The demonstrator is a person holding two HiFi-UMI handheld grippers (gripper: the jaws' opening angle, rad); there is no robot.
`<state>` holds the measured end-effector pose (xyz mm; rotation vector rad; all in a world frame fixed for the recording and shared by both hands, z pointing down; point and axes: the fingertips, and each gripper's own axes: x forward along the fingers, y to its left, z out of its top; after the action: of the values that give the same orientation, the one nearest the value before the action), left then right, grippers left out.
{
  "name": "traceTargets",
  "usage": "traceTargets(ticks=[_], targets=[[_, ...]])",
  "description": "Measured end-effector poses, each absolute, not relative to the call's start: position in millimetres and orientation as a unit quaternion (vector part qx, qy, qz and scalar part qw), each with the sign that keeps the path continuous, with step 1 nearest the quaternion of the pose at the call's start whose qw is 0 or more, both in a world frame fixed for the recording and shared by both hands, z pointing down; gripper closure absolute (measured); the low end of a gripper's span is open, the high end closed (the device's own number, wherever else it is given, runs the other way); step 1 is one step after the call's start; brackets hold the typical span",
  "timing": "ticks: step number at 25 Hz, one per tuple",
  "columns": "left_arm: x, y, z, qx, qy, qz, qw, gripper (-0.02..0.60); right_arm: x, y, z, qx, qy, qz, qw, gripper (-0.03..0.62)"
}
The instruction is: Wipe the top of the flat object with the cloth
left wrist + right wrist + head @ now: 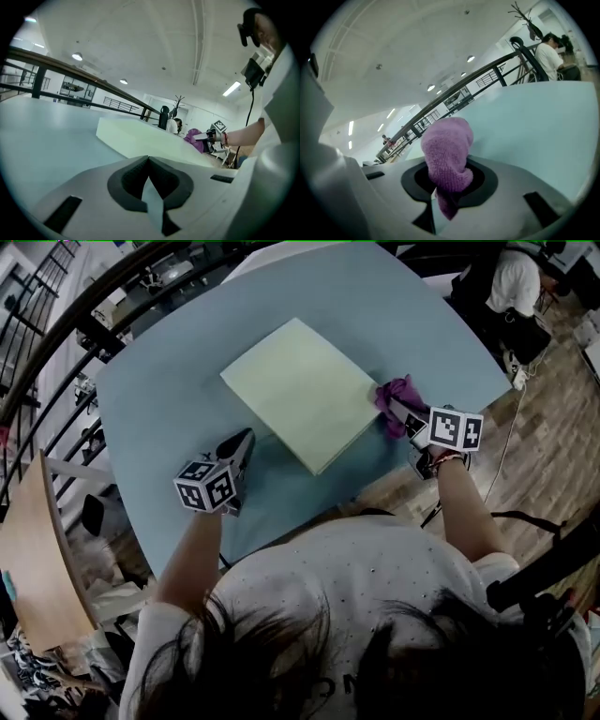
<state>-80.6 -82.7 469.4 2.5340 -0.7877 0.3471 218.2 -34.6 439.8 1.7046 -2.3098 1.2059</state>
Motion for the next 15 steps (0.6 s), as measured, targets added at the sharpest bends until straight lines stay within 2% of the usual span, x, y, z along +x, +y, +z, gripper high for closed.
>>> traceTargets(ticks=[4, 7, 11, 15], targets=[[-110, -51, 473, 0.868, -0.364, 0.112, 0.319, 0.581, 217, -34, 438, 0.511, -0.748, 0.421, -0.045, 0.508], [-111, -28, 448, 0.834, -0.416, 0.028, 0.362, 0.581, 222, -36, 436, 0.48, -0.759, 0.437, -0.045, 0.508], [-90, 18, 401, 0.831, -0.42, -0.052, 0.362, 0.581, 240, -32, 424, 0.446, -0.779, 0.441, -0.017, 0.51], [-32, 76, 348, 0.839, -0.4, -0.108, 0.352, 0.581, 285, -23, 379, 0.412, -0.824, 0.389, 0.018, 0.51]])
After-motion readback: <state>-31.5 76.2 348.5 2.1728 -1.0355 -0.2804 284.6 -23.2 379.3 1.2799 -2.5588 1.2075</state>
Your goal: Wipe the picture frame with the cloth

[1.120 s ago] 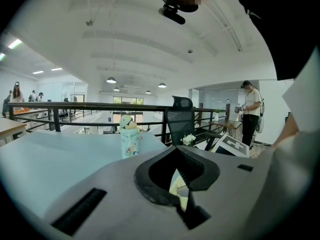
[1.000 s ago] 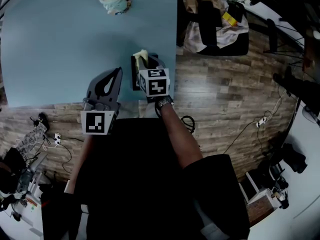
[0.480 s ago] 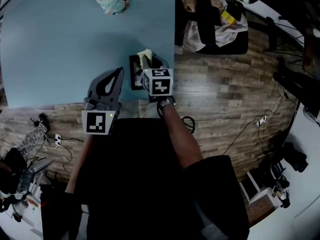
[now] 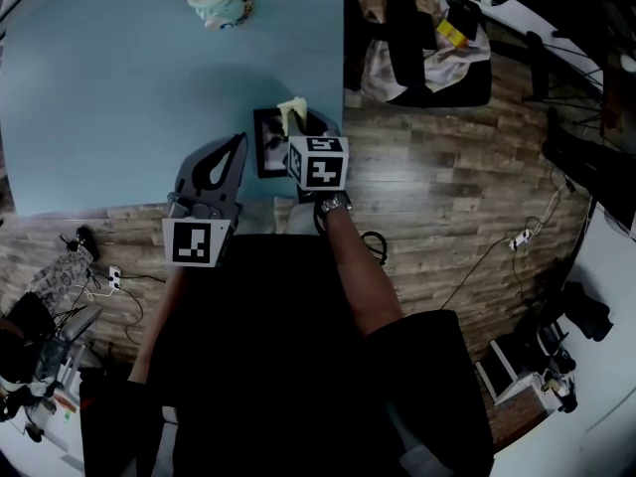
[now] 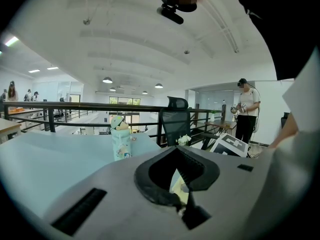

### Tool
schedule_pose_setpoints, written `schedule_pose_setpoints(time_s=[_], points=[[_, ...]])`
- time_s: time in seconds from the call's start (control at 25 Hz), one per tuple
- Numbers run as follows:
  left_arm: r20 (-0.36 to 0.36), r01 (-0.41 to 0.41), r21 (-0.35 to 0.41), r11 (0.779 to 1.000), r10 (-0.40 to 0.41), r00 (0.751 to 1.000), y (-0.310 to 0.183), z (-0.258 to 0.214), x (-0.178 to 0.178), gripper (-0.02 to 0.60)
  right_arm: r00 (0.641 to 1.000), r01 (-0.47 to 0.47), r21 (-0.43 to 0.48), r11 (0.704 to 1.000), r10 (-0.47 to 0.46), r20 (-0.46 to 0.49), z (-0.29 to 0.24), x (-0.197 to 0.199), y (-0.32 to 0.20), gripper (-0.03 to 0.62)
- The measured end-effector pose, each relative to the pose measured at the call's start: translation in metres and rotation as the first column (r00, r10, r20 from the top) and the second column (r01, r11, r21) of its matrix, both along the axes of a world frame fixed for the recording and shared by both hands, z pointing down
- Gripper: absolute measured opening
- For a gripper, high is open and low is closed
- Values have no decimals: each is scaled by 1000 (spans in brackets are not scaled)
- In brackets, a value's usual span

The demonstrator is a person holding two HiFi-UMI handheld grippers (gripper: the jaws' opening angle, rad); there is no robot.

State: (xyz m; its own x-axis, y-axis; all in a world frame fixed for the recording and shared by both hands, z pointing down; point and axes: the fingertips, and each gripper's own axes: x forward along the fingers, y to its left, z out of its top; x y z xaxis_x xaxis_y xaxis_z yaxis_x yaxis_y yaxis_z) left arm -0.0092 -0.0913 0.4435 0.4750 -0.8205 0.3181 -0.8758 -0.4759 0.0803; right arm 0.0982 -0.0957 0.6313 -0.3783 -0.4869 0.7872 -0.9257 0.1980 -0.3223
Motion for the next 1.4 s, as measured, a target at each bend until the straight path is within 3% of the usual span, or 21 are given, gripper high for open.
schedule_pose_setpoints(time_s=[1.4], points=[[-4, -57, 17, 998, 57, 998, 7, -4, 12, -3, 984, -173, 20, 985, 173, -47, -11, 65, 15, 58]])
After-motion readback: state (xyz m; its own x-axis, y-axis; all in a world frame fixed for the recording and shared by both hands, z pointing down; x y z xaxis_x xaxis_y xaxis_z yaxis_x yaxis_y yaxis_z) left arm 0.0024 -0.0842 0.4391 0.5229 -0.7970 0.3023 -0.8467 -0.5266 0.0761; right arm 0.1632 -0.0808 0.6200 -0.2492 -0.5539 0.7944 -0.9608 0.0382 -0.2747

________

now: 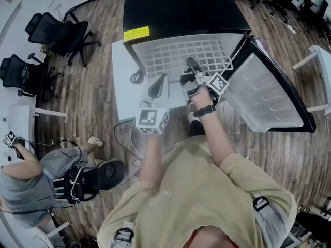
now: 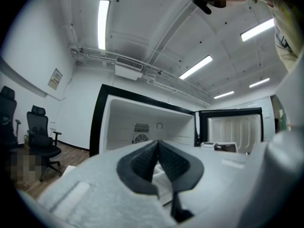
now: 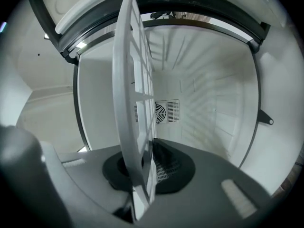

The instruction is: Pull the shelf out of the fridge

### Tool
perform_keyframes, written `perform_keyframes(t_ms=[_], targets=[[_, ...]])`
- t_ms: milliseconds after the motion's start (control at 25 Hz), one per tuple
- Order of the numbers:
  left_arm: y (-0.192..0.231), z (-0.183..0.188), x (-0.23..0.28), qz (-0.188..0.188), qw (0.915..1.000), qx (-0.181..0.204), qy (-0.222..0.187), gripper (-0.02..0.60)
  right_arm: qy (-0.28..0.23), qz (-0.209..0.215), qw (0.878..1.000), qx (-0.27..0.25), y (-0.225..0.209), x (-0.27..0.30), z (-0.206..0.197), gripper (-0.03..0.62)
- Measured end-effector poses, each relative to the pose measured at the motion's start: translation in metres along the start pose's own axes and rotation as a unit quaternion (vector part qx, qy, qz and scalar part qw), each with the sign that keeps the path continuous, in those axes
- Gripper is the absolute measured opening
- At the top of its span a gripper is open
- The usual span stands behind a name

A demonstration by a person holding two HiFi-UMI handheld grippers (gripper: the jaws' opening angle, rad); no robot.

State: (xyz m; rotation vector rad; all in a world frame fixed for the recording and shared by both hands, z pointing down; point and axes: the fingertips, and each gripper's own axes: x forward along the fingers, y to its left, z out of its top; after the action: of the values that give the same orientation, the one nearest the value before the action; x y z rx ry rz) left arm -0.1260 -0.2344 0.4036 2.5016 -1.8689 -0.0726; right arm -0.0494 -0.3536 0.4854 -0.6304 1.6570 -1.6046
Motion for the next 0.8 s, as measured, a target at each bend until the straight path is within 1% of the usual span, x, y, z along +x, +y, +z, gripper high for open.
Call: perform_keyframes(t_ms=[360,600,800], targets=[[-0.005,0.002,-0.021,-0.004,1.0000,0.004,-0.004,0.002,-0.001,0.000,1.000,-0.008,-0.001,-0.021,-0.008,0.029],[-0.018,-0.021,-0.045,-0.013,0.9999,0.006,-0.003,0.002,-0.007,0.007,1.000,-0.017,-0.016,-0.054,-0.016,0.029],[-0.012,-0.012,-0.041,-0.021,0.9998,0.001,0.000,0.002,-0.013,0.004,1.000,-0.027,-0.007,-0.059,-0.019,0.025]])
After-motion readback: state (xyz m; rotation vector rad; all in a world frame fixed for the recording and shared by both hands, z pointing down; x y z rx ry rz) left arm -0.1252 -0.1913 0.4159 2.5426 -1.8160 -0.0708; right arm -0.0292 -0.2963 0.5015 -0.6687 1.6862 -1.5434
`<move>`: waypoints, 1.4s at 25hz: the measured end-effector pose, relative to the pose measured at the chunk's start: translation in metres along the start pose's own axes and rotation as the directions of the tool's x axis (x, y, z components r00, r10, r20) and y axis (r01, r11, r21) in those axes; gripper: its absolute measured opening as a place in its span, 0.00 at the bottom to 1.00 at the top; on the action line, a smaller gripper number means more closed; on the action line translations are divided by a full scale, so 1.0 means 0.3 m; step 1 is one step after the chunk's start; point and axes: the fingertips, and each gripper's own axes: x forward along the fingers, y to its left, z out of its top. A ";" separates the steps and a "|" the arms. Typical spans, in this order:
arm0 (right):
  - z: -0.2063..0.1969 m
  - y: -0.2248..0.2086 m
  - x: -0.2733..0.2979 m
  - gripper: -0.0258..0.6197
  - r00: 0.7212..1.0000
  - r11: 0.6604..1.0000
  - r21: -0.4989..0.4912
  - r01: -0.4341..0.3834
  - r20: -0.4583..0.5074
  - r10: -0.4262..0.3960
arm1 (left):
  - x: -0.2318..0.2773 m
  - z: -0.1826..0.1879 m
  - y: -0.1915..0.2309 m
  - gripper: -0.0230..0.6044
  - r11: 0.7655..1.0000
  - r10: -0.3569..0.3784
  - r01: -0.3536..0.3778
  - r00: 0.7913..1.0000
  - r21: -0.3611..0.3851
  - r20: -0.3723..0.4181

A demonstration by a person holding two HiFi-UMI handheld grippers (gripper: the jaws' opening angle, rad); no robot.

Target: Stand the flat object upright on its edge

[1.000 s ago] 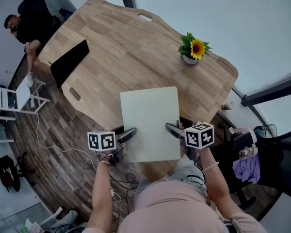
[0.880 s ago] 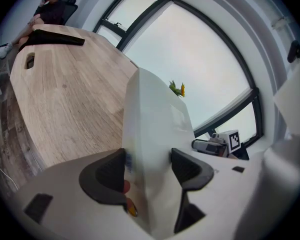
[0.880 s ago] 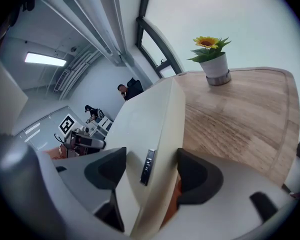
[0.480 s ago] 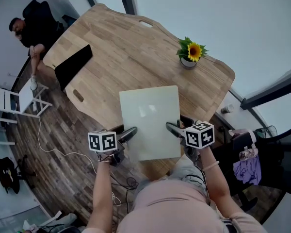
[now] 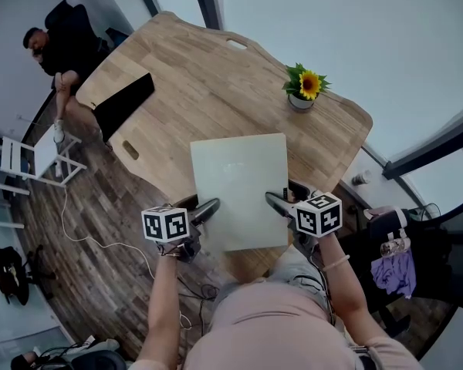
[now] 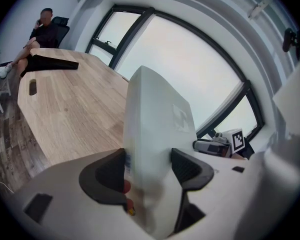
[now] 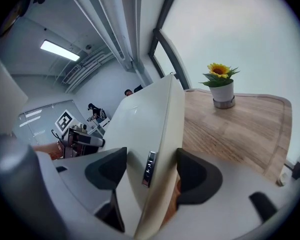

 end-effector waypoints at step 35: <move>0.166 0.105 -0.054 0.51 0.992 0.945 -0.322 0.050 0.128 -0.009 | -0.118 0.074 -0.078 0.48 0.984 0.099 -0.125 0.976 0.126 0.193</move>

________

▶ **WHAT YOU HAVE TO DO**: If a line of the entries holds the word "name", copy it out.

▶ **ANSWER TO THE EXERCISE**:
  "name": "traceTargets",
- The usual span stands behind a name

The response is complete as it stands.